*EXERCISE*. The stretch wanted below opens at the line containing "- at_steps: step" and closes at the line containing "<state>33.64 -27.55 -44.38". Please return it exactly, with no other lines.

*Recorded data*.

------------------------------------------------

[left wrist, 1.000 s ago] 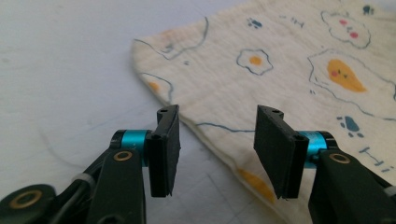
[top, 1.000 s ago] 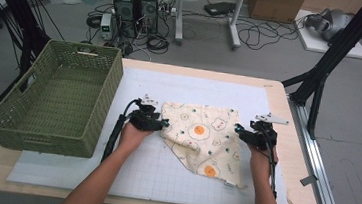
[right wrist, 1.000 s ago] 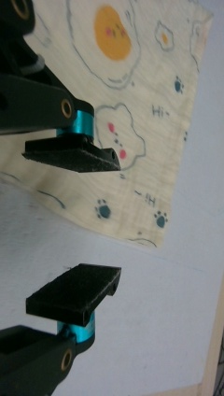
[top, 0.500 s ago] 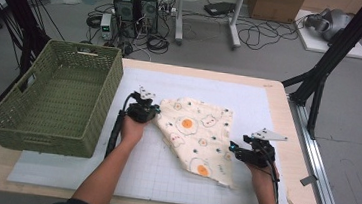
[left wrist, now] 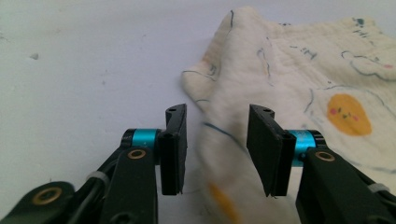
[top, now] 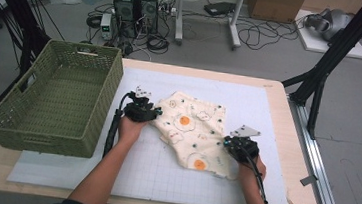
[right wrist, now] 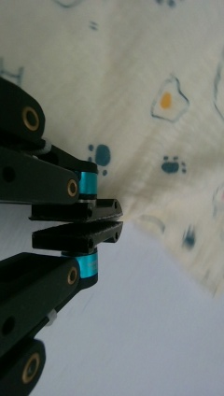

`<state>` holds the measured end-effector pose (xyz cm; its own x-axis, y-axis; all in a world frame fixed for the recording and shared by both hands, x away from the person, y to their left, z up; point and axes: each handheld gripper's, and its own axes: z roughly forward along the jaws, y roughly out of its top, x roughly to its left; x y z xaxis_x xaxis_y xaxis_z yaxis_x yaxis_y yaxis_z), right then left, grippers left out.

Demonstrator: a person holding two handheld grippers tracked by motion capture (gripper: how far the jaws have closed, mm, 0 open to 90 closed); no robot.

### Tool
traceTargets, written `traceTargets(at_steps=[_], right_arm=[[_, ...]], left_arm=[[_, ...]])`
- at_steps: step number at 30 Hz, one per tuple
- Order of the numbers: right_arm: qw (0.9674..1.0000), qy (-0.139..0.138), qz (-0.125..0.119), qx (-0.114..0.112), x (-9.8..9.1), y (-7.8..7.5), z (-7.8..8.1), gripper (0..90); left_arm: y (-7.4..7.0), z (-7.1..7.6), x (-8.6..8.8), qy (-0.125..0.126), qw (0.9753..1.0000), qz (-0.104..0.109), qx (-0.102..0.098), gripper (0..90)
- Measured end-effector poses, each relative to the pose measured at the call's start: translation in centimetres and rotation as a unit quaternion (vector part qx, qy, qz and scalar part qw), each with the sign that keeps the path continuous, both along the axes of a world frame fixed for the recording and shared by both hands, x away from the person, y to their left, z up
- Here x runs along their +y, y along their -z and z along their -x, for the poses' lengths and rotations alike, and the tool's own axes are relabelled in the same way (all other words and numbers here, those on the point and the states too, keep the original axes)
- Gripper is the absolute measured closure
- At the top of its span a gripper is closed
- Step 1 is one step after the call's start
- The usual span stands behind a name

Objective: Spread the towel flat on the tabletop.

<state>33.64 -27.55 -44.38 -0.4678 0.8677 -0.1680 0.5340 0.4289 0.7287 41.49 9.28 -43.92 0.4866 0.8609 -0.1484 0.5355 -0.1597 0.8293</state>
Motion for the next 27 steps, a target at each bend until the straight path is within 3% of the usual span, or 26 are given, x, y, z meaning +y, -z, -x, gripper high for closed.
traceTargets(at_steps=[2, 4, 8, 9, 12, 18, 27], right_arm=[[0.9988, 0.049, -0.005, 0.000, -1.9, 0.1, -0.1, 84.8], [0.9970, 0.074, -0.022, 0.002, -3.4, 0.2, 0.0, 77.6], [0.9963, 0.076, -0.039, -0.009, -4.1, 0.0, 0.5, 58.0], [0.9962, 0.077, -0.038, -0.010, -4.1, 0.0, 0.6, 54.4], [0.9964, 0.070, -0.045, -0.016, -3.9, -0.3, 1.1, 48.4], [0.9948, 0.072, -0.060, -0.039, -4.1, -1.5, 2.7, 44.8], [0.9926, 0.068, -0.092, -0.040, -5.2, -2.0, 5.0, 45.9]], left_arm=[[-0.5, 0.5, 0.1, 0.014, 0.9998, 0.006, -0.008, 56.0], [-0.8, 1.0, 0.2, 0.023, 0.9997, 0.006, -0.011, 56.0], [-1.1, 2.4, 0.4, 0.050, 0.9986, 0.012, -0.016, 56.4], [-1.2, 2.8, 0.3, 0.064, 0.9979, 0.007, -0.007, 56.6], [-1.3, 3.8, 0.0, 0.079, 0.9965, 0.017, -0.019, 55.8], [-0.9, 4.9, -0.3, 0.085, 0.9963, 0.007, -0.011, 50.8], [-0.3, 6.1, -1.2, 0.104, 0.9946, -0.002, 0.010, 49.4]])
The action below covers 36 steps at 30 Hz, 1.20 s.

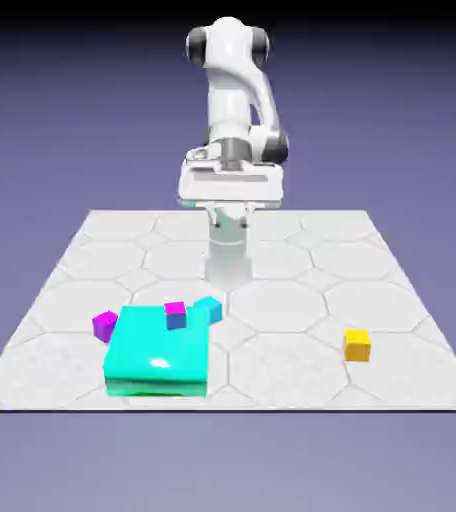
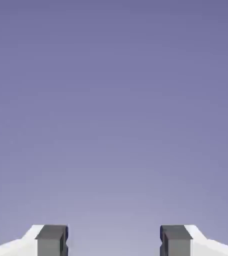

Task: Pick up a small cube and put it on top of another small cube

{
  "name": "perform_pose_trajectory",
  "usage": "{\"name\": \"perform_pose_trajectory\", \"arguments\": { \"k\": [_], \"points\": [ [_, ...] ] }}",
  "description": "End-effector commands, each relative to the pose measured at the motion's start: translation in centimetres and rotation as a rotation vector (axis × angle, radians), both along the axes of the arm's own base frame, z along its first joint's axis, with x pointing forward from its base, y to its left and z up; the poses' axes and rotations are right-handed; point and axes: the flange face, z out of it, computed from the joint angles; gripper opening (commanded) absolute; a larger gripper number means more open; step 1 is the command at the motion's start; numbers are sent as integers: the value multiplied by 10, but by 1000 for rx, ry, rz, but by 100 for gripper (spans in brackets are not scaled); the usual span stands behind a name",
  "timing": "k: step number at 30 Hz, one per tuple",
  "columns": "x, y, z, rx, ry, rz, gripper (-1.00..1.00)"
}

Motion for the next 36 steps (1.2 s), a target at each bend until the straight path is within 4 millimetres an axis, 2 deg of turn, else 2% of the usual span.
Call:
{"name": "perform_pose_trajectory", "arguments": {
  "k": [1, 6, 11, 16, 21, 23, 28, 29, 30, 31, 36],
  "points": [
    [6, 13, -9, -23, 35, 56, 0],
    [26, 82, -59, -145, 199, 348, 0],
    [28, 155, -116, -276, 347, 653, 0],
    [9, 227, -178, -415, 484, 966, 0],
    [-29, 289, -245, -560, 613, 1283, 0],
    [-31, 292, -248, -567, 619, 1298, 0],
    [-31, 291, -313, -567, 619, 1298, 0],
    [-31, 291, -318, -567, 619, 1298, 0],
    [-31, 291, -318, -567, 619, 1298, -100],
    [-31, 291, -318, -567, 619, 1298, -100],
    [-30, 292, -253, -567, 619, 1298, -100]
  ]
}}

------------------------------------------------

*ANSWER TO THIS TASK*.
- at_steps: step number at 30 Hz, one per tuple
- Order of the numbers: right_arm: qw (0.9674..1.0000), qy (-0.139..0.138), qz (-0.125..0.119), qx (-0.114..0.112), x (-9.8..9.1), y (-7.8..7.5), z (-7.8..8.1), gripper (0..90); left_arm: y (-7.4..7.0), z (-7.1..7.6), x (-8.6..8.8), qy (-0.125..0.126), qw (0.9753..1.0000), qz (-0.104..0.109), qx (-0.102..0.098), gripper (0..90)
- Measured end-effector poses, each relative to the pose measured at the call's start: translation in centimetres and rotation as a unit quaternion (vector part qx, qy, qz and scalar part qw), each with the sign that keeps the path continuous, both along the axes of a world frame fixed for the recording and shared by both hands, x away from the person, y to their left, z up
- Here x runs along their +y, y along their -z and z along their -x, for the poses' lengths and rotations alike, and the tool's own axes are relabelled in the same way (all other words and numbers here, those on the point and the states too, keep the original axes)
- Gripper is the absolute measured closure
- At the top of its span a gripper is closed
- Step 1 is one step after the call's start
- The usual span stands behind a name

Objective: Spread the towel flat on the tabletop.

<state>33.64 -27.55 -44.38 -0.4678 0.8677 -0.1680 0.5340 0.4289 0.7287 41.49 9.28 -43.92 0.4866 0.8609 -0.1484 0.5355 -0.1597 0.8293</state>

This answer is complete as written.